Espero ter esclarecido a terminologia usada.

«E aquilo que alguns chamariam justiça - dividir o prazer e o sofrimento entre o próprio e o alheio (tenhamos todos uma parte igual de ambos) é o cinzento neutro, nem bom nem mau?»

Devemos distinguir entre mal que pode ser evitado e mal que não pode ser evitado. O primeiro é o Mal (ex: o assassínio). O segundo é um facto da vida (ex: a morte natural).

«Devemos escolher a Justiça ou o Bem? E se a Justiça é superior ao Bem isso não a torna por definição no verdadeiro Bem?»

Acho que já estás a confundir muitos termos. Não estás a falar da justiça legal, pois não, mas antes a chamar "justiça", por exemplo, ao facto de todos nós morrermos? Como te disse, é um facto da vida. Não depende de nós, não há escolha, logo não é uma questão moral. Se é que te estou aperceber... o_O

«Mas uma pessoa que sacrifica tudo pelos outros poderá ser considerada má? »

Por esse facto, não. Poderá sê-lo por outros. Talvez queiras dar um exemplo.

«E se a pessoa que faz o sacrifício extremo for masoquista e derivar prazer do seu próprio sacrifício (i.e. é masoquista)? Muda alguma coisa no juízo de valor embora a acção e o resultado para os outros sejam os mesmos? E se a pessoa souber que é masoquista mas disser que não e que o seu sacrifício é verdadeiro, é hipócrita? E se a pessoa não tiver noção do seu masoquismo - acreditar que não é masoquista quando na verdade é - será hipocrisia? E se lhe mostrares que está a ser hipócrita mas ela não quiser pensar nisso, muda alguma coisa?»

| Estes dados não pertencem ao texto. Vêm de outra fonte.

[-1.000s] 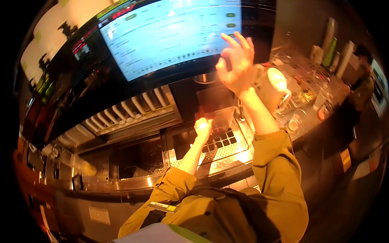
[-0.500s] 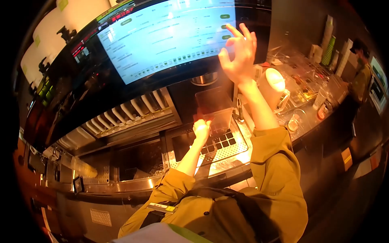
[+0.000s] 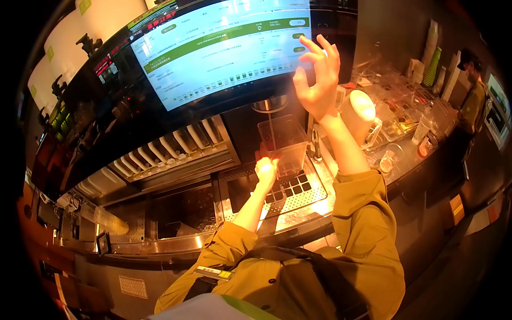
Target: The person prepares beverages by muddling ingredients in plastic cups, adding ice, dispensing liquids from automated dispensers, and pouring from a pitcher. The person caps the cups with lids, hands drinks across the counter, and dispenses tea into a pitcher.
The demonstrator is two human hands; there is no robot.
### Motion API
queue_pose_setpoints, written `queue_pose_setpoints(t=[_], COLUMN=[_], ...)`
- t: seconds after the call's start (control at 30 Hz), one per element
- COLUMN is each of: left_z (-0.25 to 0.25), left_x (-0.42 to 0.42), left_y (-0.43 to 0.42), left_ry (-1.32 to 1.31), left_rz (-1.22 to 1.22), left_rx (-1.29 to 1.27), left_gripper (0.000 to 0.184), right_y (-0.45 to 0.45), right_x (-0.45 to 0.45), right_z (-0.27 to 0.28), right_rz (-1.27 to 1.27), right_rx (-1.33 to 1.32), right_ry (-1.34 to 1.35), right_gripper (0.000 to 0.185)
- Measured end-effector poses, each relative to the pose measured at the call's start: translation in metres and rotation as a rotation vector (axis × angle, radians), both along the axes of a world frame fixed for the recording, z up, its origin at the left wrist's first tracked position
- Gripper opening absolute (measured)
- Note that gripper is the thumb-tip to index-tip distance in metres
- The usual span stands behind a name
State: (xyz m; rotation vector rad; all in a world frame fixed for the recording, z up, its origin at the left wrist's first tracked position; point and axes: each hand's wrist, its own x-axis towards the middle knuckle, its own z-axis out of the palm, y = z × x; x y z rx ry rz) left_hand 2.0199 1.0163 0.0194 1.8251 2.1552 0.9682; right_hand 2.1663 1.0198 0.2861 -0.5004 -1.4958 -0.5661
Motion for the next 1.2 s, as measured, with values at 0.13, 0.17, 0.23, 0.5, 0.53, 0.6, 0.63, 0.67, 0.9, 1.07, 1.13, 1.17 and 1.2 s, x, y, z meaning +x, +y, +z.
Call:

Essa é uma questão muito interessante e polémica. O que conta é a intenção ou a acção? Eu, pessoalmente, acho que o que conta é a acção. Também acho que é dever dos outros tentarem impedir a pessoa masoquista de prosseguir nesse estado doentio e ajudá-la a ter auto-estima.

«E em relação à vaidade, na tua régua moral é um mal absoluto? »

Pelo contrário! Na minha régua moral, é uma necessidade.

«O que é que aqui tem mais valor - o teu purismo moral em manteres-te fiel às tuas virtudes (humildade) ou o teu sacrifício dessa virtude para salvar o homem?»

Se fosse preciso comprometer os meus princípios morais para salvar o homem, fá-lo-ia. (Se era isso que estavas a perguntar.) Já não era a primeira vez que o faria, de resto. A sociedade a isso nos obriga quase diariamente.

Se não respondi melhor às tuas questões, ou se respondi ao lado, foi por não ter compreendido algumas coisas. Estás à vontade de as esclarecer.